Postado originalmente em racionalidade.com.br.
Garçom: O que vão querer para beber?
Ana: Um suco de laranja, por favor.
Bruno: Ué, porque quis suco de laranja hoje? Você geralmente pede refrigerante.
Ana: Er… Ah, porque-
Pare, Ana! Essa é sua última chance de evitar a racionalização. Em cinco segundos, você terá inventado uma ou mais razões completamente falsas, e vai se convencer de que elas são verdadeiras. Por quê?
Da LessWrong Wiki (minha tradução):
“Racionalização” parte de uma conclusão, e trabalha ao contrário para encontrar argumentos que favoreçam aquela conclusão. (…) Pode tomar uma forma óbvia e consciente, em que você sabe que deseja que uma opinião específica esteja correta e deliberadamente compõe argumentos apenas a favor daquela opinião, analisando as evidências e conscientemente filtrando os fatos que serão apresentados. Ou pode ocorrer na velocidade de nossa percepção, sem que tenhamos intenção ou reconhecimento consciente.
Também conhecida como “inventar desculpas”, a racionalização é algo que fazemos quando sentimos necessidade de defender com argumentos uma opinião ou atitude a que chegamos sem passar por um processo de deliberação racional. A posição defendida pode ter sido fruto de um impulso momentâneo, da pressão cultural de um grupo, ou de outros fatores psicológicos ou sociais. De todo modo, os argumentos são inventados ou escolhidos depois da decisão de professar uma certa opinião.
É comum racionalizarmos quando somos confrontados com resistência social às nossas opiniões. Se você tem uma posição política em que acredita desde criança, é provável que ela não tenha sido adquirida por um processo racional, mas simplesmente porque essa era a posição dos seus pais (ou por ser exatamente a opinião que mais irritava os seus pais).

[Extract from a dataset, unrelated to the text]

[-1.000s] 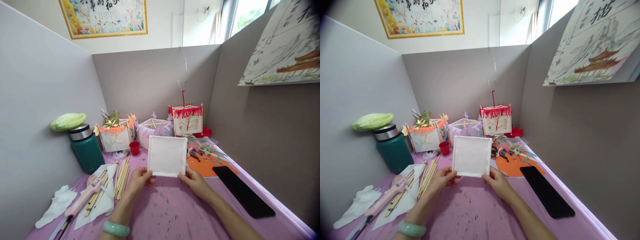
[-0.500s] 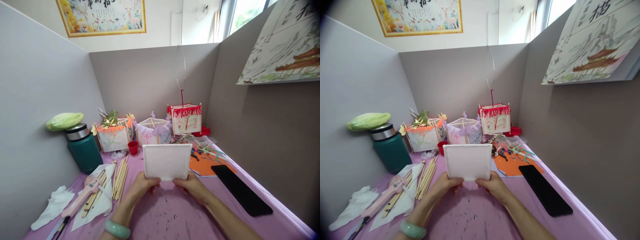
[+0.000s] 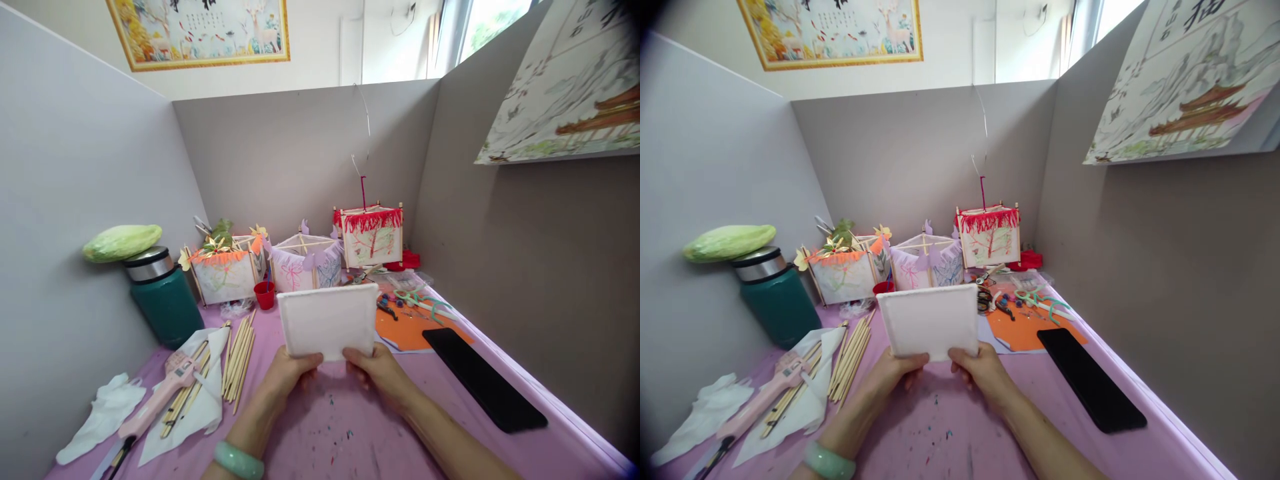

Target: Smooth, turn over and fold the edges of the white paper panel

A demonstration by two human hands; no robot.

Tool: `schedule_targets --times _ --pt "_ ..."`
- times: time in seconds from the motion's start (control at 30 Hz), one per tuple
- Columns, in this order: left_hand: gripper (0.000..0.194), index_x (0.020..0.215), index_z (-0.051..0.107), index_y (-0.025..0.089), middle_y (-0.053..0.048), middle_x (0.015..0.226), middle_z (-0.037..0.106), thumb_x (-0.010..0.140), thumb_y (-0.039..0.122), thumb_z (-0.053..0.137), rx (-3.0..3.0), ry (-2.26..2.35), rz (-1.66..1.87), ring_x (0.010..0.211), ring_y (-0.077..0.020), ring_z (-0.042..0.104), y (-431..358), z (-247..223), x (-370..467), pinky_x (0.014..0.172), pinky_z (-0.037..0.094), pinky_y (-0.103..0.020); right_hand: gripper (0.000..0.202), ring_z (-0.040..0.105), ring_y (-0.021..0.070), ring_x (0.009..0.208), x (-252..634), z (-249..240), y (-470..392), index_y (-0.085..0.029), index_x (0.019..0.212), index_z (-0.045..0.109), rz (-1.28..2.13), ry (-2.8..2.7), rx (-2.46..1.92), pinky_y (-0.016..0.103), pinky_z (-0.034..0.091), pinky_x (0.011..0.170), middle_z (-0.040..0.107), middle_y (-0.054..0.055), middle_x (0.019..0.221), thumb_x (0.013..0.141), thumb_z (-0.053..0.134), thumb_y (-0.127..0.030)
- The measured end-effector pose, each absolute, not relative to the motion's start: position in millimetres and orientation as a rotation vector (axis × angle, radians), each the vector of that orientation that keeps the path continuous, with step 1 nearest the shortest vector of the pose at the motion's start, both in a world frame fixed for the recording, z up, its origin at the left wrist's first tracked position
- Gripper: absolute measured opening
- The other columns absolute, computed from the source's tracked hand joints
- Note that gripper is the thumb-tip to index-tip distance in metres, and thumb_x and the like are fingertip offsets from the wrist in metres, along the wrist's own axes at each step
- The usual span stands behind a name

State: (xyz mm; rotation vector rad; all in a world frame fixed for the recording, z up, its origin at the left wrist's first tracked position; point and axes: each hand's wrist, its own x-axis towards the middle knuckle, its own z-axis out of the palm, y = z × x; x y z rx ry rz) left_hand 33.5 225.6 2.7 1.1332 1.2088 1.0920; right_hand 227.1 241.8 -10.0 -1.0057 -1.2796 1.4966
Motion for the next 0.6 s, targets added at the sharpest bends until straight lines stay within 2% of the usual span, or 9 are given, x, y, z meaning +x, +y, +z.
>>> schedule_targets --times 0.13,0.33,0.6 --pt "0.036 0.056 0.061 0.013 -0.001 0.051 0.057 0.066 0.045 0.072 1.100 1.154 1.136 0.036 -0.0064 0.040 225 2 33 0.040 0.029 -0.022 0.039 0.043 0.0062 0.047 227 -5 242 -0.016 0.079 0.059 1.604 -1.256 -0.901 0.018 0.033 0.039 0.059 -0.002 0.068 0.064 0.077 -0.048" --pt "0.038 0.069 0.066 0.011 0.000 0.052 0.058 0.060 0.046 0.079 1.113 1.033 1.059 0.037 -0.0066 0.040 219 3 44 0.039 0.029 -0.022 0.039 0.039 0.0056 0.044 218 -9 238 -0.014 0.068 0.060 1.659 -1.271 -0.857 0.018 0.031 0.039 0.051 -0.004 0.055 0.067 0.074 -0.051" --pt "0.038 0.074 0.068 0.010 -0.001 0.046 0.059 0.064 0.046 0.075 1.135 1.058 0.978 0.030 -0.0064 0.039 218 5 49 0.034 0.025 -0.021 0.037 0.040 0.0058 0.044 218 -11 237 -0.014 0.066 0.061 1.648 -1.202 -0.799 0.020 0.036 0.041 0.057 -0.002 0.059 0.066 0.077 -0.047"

Mas “meu pai disse que X é certo e bom” não é um argumento socialmente aceitável num debate sobre política, então numa situação dessas há uma pressão extremamente forte para racionalizarmos. A alternativa seria desistir de nossa posição, deixar o debate e iniciar um processo crítico racional para sinceramente buscar a opinião correta a partir das evidências, o que pode inclusive acabar nos levando a apoiar a posição oposta. Bem melhor, mas muito mais difícil!
Se queremos nos afastar do hábito de racionalizar, portanto, eu sugiro começar com algo mais fácil. Há situações em que nem há uma pressão social real para fazermos uma escolha ou outra, mas mesmo assim sentimos a necessidade de dar razões para o que fazemos. São casos em que não temos nada a perder se simplesmente confessarmos que alguma escolha foi feita apenas por impulso ou em resposta a uma emoção passageira.
No exemplo do início do post, Bruno demonstrou curiosidade sobre o porquê de Ana ter escolhido um suco de laranja, ao invés de um refrigerante. Bruno provavelmente queria saber se Ana estava em alguma dieta nova, ou com algum problema de saúde.
Vamos imaginar que Ana não tinha nenhuma razão especial para pedir um suco de laranja. Nenhuma dieta, nenhum problema de saúde. Ana olhou para o menu de bebidas, leu a palavra “Laranja”, sentiu vontade e pediu o suco. Ana sequer ponderou as alternativas!
Se Bruno fosse um Vulcano (como o personagem Spock, de Star Trek), ele provavelmente exclamaria em horror. Que escolha ilógica! Mas Bruno é (presumivelmente) um humano comum. A resposta honesta de Ana à pergunta de Bruno seria algo como “sei lá, deu vontade”, algo perfeitamente compreensível, já que Bruno, como qualquer humano, também toma decisões impulsivas o tempo todo.
E ainda assim Ana pode sentir o impulso de justificar o suco de laranja por causa da possibilidade de ter feito uma compra ruim e porque humanos gostam de razões. Mas como comprar o suco provavelmente não é uma decisão relevante para a vida de Ana em geral, e como Bruno não vai julgá-la severamente por não ter ponderado racionalmente essa compra, esse impulso deve ser relativamente fácil de superar.
Esse é um bom exercício anti-racionalização para começar: não justifique o suco de laranja, ou o sabor da pizza, a escolha de um caminho diferente para o trabalho. Você não precisa justificar essas coisas. Pause por um segundo e diga: “Não sei, deu na telha”. E, se você prestar atenção no sentimento de simplesmente ser honesto consigo mesmo, talvez fique mais fácil perceber quando você estiver racionalizando um opinião relevante.